# Image display LCD not working



## skyisthelimit (Feb 22, 2014)

Canon Rebel T3i:
The camera functions fine. I can look through the image guide window and take shots. But nothing displays on the LCD screen. When I switch to play mode the screen stays blank. Did I accidentally change some settings? or something not right with the LCD display. 
The camera is like new, hardly used, we bought brand new about a year and half ago.
Any suggestions.


----------



## The_Traveler (Feb 22, 2014)

try factory reset pg 176 in your manual

View attachment 67266


----------



## skyisthelimit (Feb 22, 2014)

Thanks for your reply. But there is absolutely no display, the screen stays blank all through...I cannot reset because nothing gets displayed on screen, is there any other way to reset?


----------



## 71M (Feb 22, 2014)

Check the battery is charged up enough.


----------



## RoyalCaptures (Feb 22, 2014)

skyisthelimit said:


> Canon Rebel T3i:
> The camera functions fine. I can look through the image guide window and take shots. But nothing displays on the LCD screen. When I switch to play mode the screen stays blank. Did I accidentally change some settings? or something not right with the LCD display.
> The camera is like new, hardly used, we bought brand new about a year and half ago.
> Any suggestions.



Hey man, i had the same problem with my T3i except it wasn't as bad, i just had red lines. Try turning it off for a few hours then back on, that's what fixed mine.


----------



## tecboy (Feb 22, 2014)

Try to update the firmware. 

Canon U.S.A. : Consumer & Home Office : EOS Rebel T3i 18-55mm IS II Lens Kit


----------



## JerryLove (Feb 23, 2014)

At the risk of an "is it plugged in" question: You did try hitting the "display" button to cycle through display modes, yes?

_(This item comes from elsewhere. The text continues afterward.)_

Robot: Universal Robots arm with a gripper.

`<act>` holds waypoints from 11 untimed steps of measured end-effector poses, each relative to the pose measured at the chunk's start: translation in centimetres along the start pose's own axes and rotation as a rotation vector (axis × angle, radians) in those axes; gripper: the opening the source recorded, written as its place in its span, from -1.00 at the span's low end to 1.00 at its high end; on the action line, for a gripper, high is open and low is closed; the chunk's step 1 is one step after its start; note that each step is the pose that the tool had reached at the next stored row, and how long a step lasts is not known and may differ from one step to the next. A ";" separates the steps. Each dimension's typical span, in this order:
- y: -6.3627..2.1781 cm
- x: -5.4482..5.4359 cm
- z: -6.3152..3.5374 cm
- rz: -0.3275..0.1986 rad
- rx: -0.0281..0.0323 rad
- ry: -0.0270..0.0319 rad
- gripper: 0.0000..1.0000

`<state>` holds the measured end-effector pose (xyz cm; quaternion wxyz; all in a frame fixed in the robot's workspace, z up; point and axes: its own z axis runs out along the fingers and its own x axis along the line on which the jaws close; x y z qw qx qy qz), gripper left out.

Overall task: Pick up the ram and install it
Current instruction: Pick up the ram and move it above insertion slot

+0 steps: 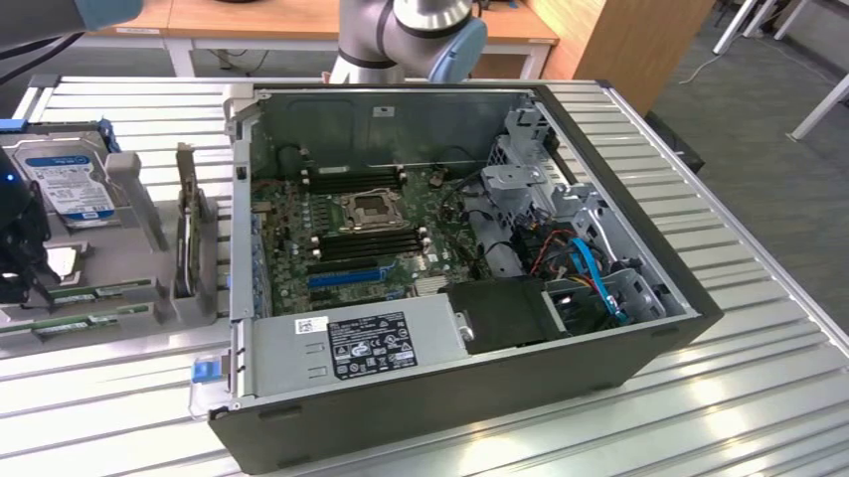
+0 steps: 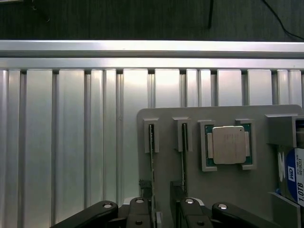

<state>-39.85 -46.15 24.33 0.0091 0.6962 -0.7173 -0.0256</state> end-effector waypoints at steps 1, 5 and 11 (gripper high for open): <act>0.00 0.1 0.00 0.000 0.0000 0.0000 -0.40; 0.00 0.2 -0.01 0.000 -0.0001 0.0000 -0.40; 0.00 0.2 -0.01 0.000 -0.0001 0.0001 -0.40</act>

Could be a lose connection. Also not sure what would happen if the "face proximity" sensor had something on it.


----------



## Dao (Feb 23, 2014)

Take a look at this and see if that can help you to reset your camera

How to "reboot" your Canon DSLR - Canon Digital Photography Forums


----------



## cathyhill (Apr 3, 2014)

skyisthelimit said:


> Canon Rebel T3i:
> The camera functions fine. I can look through the image guide window and take shots. But nothing image displays on the LCD screen. When I switch to play mode the screen stays blank. Did I accidentally change some settings? or something not right with the LCD display.
> The camera is like new, hardly used, we bought brand new about a year and half ago.
> Any suggestions.



If the LCD screen and battery are both in good condition, then you may check this post for other possible reasons.:blushing:

http://www.thephotoforum.com/forum/canon/294496-canon-t4i-how-do-i-get-lcd-screen-appear.html

By the way, apart from the image, can you see the menu function in the screen?


----------